Subclinical Cardiac Microdamage, Motor Severity, and Cognition in Parkinson's Disease

Mov Disord. 2020 Oct;35(10):1863-1868. doi: 10.1002/mds.28129. Epub 2020 Jun 17.

Abstract

Background: We assessed if cardiac blood markers are associated with motor and cognitive function in patients with Parkinson's disease (PD).

Methods: High-sensitivity troponin I and N-terminal pro-B-type natriuretic peptide (NT-proBNP) were evaluated in 285 PD patients. Furthermore, N-terminal pro-B-type natriuretic peptide levels were analyzed in 570 age, sex and cardiovascular risk factor matched healthy controls. Motor (UPDRS, Hoehn &Yahr) and cognitive function (Montreal Cognitive Assessemtn) were assessed at baseline in all 285 patients and after 1 year in 101 patients.
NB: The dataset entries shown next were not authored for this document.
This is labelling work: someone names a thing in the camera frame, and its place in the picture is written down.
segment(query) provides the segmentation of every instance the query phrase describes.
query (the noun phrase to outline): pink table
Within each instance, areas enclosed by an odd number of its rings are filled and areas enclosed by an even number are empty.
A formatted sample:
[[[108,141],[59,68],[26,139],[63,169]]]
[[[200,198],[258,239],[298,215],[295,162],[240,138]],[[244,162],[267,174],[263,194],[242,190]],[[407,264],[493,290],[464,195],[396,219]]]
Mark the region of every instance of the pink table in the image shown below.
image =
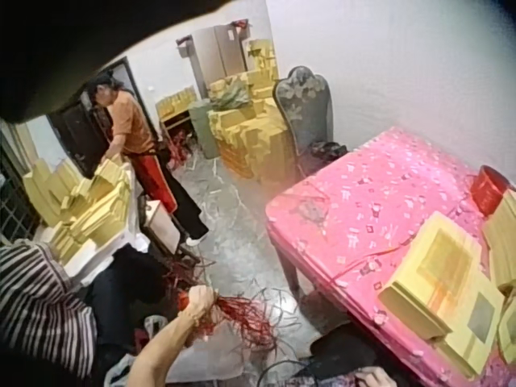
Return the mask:
[[[298,293],[300,269],[425,385],[506,387],[516,372],[497,348],[482,377],[468,381],[377,298],[410,237],[435,210],[484,245],[482,217],[468,196],[475,172],[392,128],[280,194],[267,205],[268,233],[291,291]],[[485,255],[481,268],[489,275],[487,262]]]

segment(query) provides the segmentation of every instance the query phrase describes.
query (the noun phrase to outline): shoe
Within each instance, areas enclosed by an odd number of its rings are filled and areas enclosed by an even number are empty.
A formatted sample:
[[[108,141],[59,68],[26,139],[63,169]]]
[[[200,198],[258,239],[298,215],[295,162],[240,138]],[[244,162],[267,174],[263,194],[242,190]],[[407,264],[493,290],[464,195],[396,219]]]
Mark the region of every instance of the shoe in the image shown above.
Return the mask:
[[[201,241],[205,238],[206,234],[204,234],[201,238],[199,239],[192,239],[190,237],[186,238],[186,246],[190,246],[191,248],[194,248],[195,246],[197,246],[198,244],[201,243]]]

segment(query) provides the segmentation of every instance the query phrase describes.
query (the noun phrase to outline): hand
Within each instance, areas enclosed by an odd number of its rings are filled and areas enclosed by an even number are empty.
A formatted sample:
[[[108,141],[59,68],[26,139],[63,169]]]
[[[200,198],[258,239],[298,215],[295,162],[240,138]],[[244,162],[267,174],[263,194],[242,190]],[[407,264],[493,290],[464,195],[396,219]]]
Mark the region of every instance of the hand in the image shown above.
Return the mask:
[[[359,387],[396,387],[387,372],[380,367],[361,368],[356,374],[357,384]]]
[[[188,306],[196,315],[202,317],[213,306],[216,292],[205,285],[193,286],[188,292]]]

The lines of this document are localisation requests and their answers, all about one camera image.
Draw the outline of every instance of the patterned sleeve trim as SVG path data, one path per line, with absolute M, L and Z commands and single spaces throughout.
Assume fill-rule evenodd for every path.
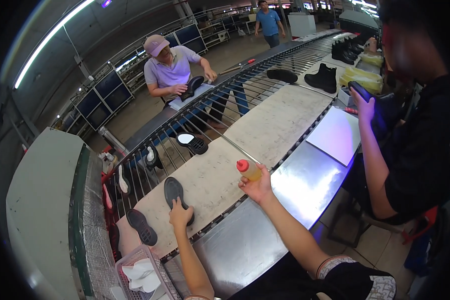
M 204 297 L 204 296 L 190 295 L 190 296 L 186 297 L 184 300 L 210 300 L 210 299 L 207 297 Z
M 335 255 L 327 258 L 324 262 L 321 263 L 320 267 L 318 267 L 317 273 L 315 274 L 317 279 L 325 279 L 328 272 L 338 266 L 341 263 L 356 263 L 357 261 L 353 260 L 348 255 Z

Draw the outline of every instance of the light purple polo shirt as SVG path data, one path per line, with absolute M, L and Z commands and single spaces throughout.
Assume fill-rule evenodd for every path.
M 156 83 L 158 88 L 164 88 L 186 84 L 192 79 L 190 63 L 198 63 L 201 56 L 183 45 L 170 48 L 170 52 L 173 55 L 170 67 L 153 57 L 145 63 L 143 75 L 148 85 Z M 171 94 L 163 98 L 168 101 L 176 97 L 176 94 Z

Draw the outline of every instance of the pink baseball cap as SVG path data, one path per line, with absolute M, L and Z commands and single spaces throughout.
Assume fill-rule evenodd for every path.
M 170 45 L 170 42 L 166 40 L 163 36 L 154 34 L 147 38 L 143 44 L 145 52 L 149 53 L 153 57 L 157 57 L 163 48 Z

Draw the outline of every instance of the forearm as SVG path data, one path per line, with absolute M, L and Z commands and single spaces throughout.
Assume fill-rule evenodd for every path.
M 306 271 L 315 274 L 320 264 L 330 256 L 320 249 L 310 231 L 283 207 L 275 195 L 262 205 L 262 209 L 288 251 Z
M 204 296 L 209 299 L 214 298 L 214 289 L 208 275 L 205 272 L 202 262 L 197 257 L 187 237 L 186 228 L 174 229 L 178 249 L 180 250 L 180 260 L 182 262 L 183 274 L 186 285 L 193 295 Z
M 165 97 L 168 96 L 170 93 L 170 89 L 168 87 L 164 88 L 156 88 L 153 90 L 150 90 L 150 96 L 152 97 Z
M 205 58 L 200 58 L 200 61 L 198 62 L 198 64 L 200 65 L 200 67 L 202 67 L 202 69 L 206 70 L 206 69 L 211 69 L 210 67 L 210 63 L 208 62 L 208 60 L 206 60 Z
M 378 146 L 370 123 L 358 120 L 362 140 L 365 177 L 373 213 L 379 219 L 391 217 L 396 212 L 390 206 L 385 193 L 385 180 L 389 169 Z
M 278 24 L 278 27 L 280 27 L 280 30 L 282 30 L 282 32 L 285 33 L 284 26 L 282 25 L 282 22 L 281 21 L 277 21 L 277 24 Z

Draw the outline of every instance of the man in blue shirt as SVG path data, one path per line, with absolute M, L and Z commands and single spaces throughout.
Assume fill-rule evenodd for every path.
M 278 27 L 282 30 L 282 37 L 285 38 L 285 30 L 275 10 L 268 9 L 268 3 L 265 0 L 258 1 L 260 10 L 257 13 L 257 22 L 255 23 L 255 36 L 258 37 L 258 27 L 261 23 L 263 37 L 270 48 L 280 45 L 278 38 Z

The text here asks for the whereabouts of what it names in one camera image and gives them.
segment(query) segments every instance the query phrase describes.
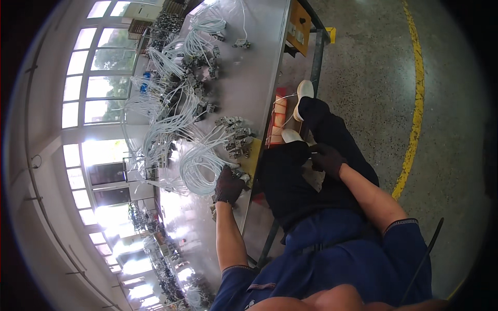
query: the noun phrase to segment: hand
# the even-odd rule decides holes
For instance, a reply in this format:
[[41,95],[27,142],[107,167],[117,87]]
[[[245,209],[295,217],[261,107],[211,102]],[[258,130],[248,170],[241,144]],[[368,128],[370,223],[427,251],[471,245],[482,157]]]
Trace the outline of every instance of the hand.
[[348,163],[334,147],[319,143],[310,147],[311,161],[313,162],[313,170],[325,171],[326,174],[332,176],[335,180],[340,180],[339,170],[343,163]]
[[233,207],[245,184],[242,179],[235,178],[230,167],[225,165],[216,181],[216,202],[227,202]]

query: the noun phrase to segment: stainless steel table
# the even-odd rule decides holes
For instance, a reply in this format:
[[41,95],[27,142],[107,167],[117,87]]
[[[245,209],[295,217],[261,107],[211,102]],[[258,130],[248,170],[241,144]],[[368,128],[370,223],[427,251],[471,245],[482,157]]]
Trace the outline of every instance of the stainless steel table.
[[[317,33],[311,76],[308,78],[314,84],[316,95],[323,46],[326,42],[330,42],[330,38],[308,2],[306,0],[298,1],[311,16],[315,26],[311,32]],[[205,120],[196,124],[207,133],[214,127],[214,121],[219,117],[240,116],[250,122],[251,128],[256,131],[256,137],[264,142],[284,53],[291,0],[245,0],[243,2],[247,40],[251,43],[249,49],[232,47],[237,39],[245,37],[241,1],[218,0],[216,4],[216,11],[227,22],[226,29],[222,31],[225,40],[213,42],[219,47],[221,54],[219,78],[211,81],[207,70],[196,75],[198,79],[205,82],[208,98],[210,102],[219,107],[219,110],[209,114]],[[204,4],[199,5],[186,16],[180,30],[180,37],[185,37],[190,32],[190,19],[203,6]],[[302,136],[307,135],[307,132],[305,126],[301,127]],[[222,151],[219,154],[228,159],[227,152]],[[238,208],[234,210],[234,216],[242,234],[244,234],[252,195],[254,194],[251,191],[243,194],[237,201]],[[188,204],[203,204],[206,205],[203,207],[205,209],[208,209],[208,201],[196,198],[195,195],[190,195],[188,198]],[[275,222],[260,258],[263,261],[274,240],[277,228],[278,224]]]

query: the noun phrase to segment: leg
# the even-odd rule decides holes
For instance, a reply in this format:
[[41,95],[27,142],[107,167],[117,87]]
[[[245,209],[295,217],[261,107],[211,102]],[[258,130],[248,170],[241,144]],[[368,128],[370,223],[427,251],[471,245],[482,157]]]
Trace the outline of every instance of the leg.
[[301,166],[310,157],[308,145],[294,141],[265,150],[258,180],[273,217],[287,232],[309,212],[317,192],[302,177]]
[[377,174],[363,157],[342,118],[332,114],[325,102],[310,97],[301,98],[298,109],[316,142],[336,148],[348,160],[349,166],[378,186]]

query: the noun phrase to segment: concrete floor
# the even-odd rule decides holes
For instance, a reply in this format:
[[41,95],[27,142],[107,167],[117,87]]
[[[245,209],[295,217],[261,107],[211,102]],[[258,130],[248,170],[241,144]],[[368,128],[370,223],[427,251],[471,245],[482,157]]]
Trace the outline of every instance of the concrete floor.
[[[345,120],[380,186],[391,193],[408,147],[415,100],[413,48],[402,2],[309,2],[326,27],[337,29],[335,44],[324,49],[318,97]],[[422,47],[425,101],[417,153],[399,202],[419,220],[427,243],[445,218],[431,261],[434,297],[447,298],[471,269],[489,214],[482,172],[487,99],[475,56],[444,8],[429,0],[408,4]],[[291,94],[309,70],[288,64],[279,86]],[[267,208],[251,206],[245,241],[253,258],[271,222]],[[270,256],[282,252],[280,237],[281,232]]]

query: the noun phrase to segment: factory workstation
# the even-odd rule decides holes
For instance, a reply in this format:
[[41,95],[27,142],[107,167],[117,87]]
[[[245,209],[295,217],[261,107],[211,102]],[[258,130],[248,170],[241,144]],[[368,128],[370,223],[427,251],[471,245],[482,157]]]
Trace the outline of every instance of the factory workstation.
[[51,310],[463,308],[492,113],[445,14],[55,3],[3,133],[11,260]]
Results: N-terminal pro-B-type natriuretic peptide were significantly increased in 285 PD patients compared with 570 matched healthy controls. In PD patients, increased high-sensitivity troponin I and N-terminal pro-B-type natriuretic peptide levels were associated with worse motor function at baseline and also with motor decline after 1 year. N-terminal pro-B-type natriuretic peptide and high-sensitivity troponin I were inversely associated with cognitive function at baseline only in unadjusted models.

Conclusions: Subclinical cardiac microdamage is associated with motor severity in PD patients. © 2020 The Authors. Movement Disorders published by Wiley Periodicals, Inc. on behalf of International Parkinson and Movement Disorder Society.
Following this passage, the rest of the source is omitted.